Five Boston-Area Men Charged with Extortion and Gambling
BOSTON – Five men were arrested and charged today in the U.S. District Court in Boston with conducting an illegal gambling business, making extortionate loans and collecting loans by extortionate means.
Joseph Yerardi, 62, of Newton; Anthony Corso, 51 of Cambridge; Michael Burke, 45, of Winthrop; Robert Conway, 27, of, Lynnfield; and Michael Habicht, 59 of Boston, were indicted on one count of operating an illegal gambling business from March 2015 through April 2016. Yerardi and Corso were also indicted on three counts of conspiracy to make and making extortionate extensions of credit.
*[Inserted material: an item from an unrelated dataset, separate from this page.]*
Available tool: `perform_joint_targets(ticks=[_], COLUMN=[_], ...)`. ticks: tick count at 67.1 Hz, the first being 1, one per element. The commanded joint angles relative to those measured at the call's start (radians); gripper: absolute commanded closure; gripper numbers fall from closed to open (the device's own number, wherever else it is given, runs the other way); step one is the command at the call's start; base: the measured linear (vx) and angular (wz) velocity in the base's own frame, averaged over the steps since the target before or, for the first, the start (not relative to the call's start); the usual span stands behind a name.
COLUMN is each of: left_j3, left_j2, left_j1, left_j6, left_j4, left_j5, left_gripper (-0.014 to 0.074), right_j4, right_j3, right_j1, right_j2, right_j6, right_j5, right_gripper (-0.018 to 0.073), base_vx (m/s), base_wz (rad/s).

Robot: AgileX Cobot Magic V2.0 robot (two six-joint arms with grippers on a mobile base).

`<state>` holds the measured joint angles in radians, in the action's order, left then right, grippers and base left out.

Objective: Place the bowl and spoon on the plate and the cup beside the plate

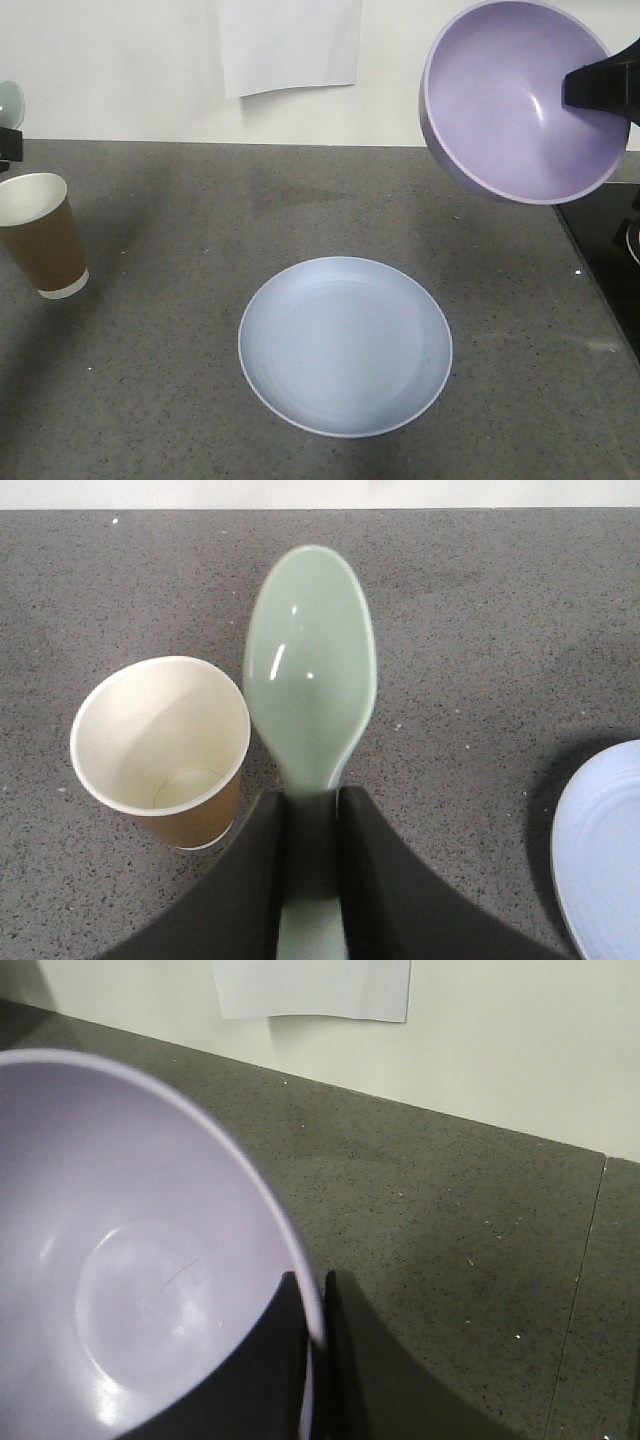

In addition, Yerardi, Corso, Burke and Conway were indicted on various counts of conspiring to collect and collecting extensions of credit by extortionate means from six debtors. The defendants will appear before U.S. District Court Magistrate Judge Jennifer C. Boal at 11:30 a.m.
The charge of operating an illegal gambling business provides a sentence of no greater than five years in prison, three years of supervised release and a fine of $250,000. The extortion charges each provide a sentence of no greater than 20 years in prison, three years of supervised release and a fine of $250,000. Actual sentences for federal crimes are typically less than the maximum penalties. Sentences are imposed by a federal district court judge based upon the U.S. Sentencing Guidelines and other statutory factors.
United States Attorney Carmen M. Ortiz; Harold H. Shaw, Special Agent in Charge of the Federal Bureau of Investigation, Boston Field Division; and Colonel Richard D. McKeon, Superintendent of the Massachusetts State Police, made the announcement today. Assistance with the investigation was also provided by the Internal Revenue Service’s Criminal Investigation, the Massachusetts Department of Correction, and the Boston, Medford, and Quincy Police Departments. The case is being prosecuted by Assistant U.S. Attorney Timothy E. Moran of Ortiz’s Organized Crime and Gang Unit.
The details contained in the charging document are allegations. The defendants are presumed innocent unless and until proven guilty beyond a reasonable doubt in a court of law.